If you look at the pictures of my dado set insert, that one little bit of a nail on the back end does 99% of the holding of the insert in position, counteracting the blade wanting to lift it up out of the table. I also use small nylon set screws as leveling feet and on the sides to keep the insert snug and centered in the table. They are cheap and effective.

https://www.amazon.com/uxcell-M5x10...on+set+screw&qid=1557007552&s=gateway&sr=8-16


----------



## Herb Stoops (Aug 28, 2012)

Keep it simple, use the one that came with it go Fast Cap special,works great.

https://www.fastcap.com/product/zero-clearance-tape

Herb


----------



## JOAT (Apr 9, 2010)

qulevrius said:


> My question is, did anyone try to make Lexan inserts for Delta saws and if so, how did you secure it ?

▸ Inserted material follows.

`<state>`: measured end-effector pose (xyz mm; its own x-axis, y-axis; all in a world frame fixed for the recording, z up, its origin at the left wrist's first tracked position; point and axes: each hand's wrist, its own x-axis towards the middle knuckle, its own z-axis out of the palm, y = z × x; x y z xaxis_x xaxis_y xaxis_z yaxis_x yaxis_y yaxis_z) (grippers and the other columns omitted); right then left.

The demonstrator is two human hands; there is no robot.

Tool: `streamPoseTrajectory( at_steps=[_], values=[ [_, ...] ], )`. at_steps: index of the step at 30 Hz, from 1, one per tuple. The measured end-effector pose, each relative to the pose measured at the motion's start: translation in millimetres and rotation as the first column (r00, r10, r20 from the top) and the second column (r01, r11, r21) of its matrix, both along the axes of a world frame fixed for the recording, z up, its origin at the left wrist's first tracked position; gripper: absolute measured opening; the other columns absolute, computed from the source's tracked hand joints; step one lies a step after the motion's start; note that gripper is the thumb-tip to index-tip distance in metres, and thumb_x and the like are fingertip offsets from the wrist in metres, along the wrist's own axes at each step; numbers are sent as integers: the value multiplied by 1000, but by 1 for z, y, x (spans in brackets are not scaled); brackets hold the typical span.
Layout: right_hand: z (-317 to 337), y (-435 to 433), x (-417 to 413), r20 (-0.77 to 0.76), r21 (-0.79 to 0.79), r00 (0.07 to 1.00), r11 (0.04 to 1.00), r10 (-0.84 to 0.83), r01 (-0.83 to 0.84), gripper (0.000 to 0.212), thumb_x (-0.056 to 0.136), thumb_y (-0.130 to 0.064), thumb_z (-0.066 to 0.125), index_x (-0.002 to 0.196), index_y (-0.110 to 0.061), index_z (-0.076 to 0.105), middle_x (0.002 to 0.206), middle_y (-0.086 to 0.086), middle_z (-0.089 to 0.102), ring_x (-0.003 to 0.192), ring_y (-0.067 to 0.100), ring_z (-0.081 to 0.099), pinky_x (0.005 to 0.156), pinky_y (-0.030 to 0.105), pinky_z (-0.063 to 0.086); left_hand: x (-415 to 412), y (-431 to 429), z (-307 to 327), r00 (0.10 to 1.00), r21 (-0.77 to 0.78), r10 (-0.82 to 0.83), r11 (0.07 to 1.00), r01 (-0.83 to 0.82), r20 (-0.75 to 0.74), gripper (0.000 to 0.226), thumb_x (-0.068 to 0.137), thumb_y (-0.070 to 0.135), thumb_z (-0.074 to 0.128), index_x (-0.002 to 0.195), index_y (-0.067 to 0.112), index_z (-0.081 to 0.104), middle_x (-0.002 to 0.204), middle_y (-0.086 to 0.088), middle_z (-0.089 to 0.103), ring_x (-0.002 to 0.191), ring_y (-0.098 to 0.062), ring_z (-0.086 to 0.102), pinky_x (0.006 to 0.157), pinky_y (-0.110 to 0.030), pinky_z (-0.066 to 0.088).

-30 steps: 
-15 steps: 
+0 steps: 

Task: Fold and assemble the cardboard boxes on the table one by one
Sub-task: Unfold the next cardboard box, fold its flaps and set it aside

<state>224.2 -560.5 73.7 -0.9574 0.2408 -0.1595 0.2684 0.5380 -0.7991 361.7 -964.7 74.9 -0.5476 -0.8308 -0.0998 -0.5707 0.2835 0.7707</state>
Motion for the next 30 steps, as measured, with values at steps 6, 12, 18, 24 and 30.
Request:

Nope. Did make several from 1/4" plywood. Apparently I made them wrong, according to the videos, and all. Made them before I even knew there were instructions on making them. I cut out the pieces to fit the saw, thinned them to be level with the top of the saw. Set one in place, held down with a piece of wood, turned on the saw, raised the blade, and cut a zero clearance insert; repeat untill all are done. When I change out, put a new one in place, raise the saw until both ends are barely clear, turn on the saw, cut wood. Held in place by their weight. Never had any issues with any of them.


----------



## CharleyL (Feb 28, 2009)

Since my Unisaw doesn't drop a 10" blade completely below the bottom of a new ZCI, I usually begin the cut by putting a 7 1/2" blade on the saw. Then I clamp a scrap of 2 by lumber to the fence and position this scrap wood next to the blade location and very close to where the blade will come up through the ZCI to hold the ZCI down while I raise the blade up through the ZCI. Then I start the saw and slowly raise the blade. Once up up through the ZCI. The blade is then lowered and the saw turned off. I then replace the 7 1/2" blade with the desired 10" blade, and repeat the process of turning the saw on and slowly raising the blade, but this time raising it to as high as I think I will ever use it. Then I again lower the blade and turn the saw off. I then get the correct Allen Wrench and level the ZCI with the 4 set screws that I have previously installed in the ZCI. I then remove the ZCI and write on the bottom of it which blade I have made it for. 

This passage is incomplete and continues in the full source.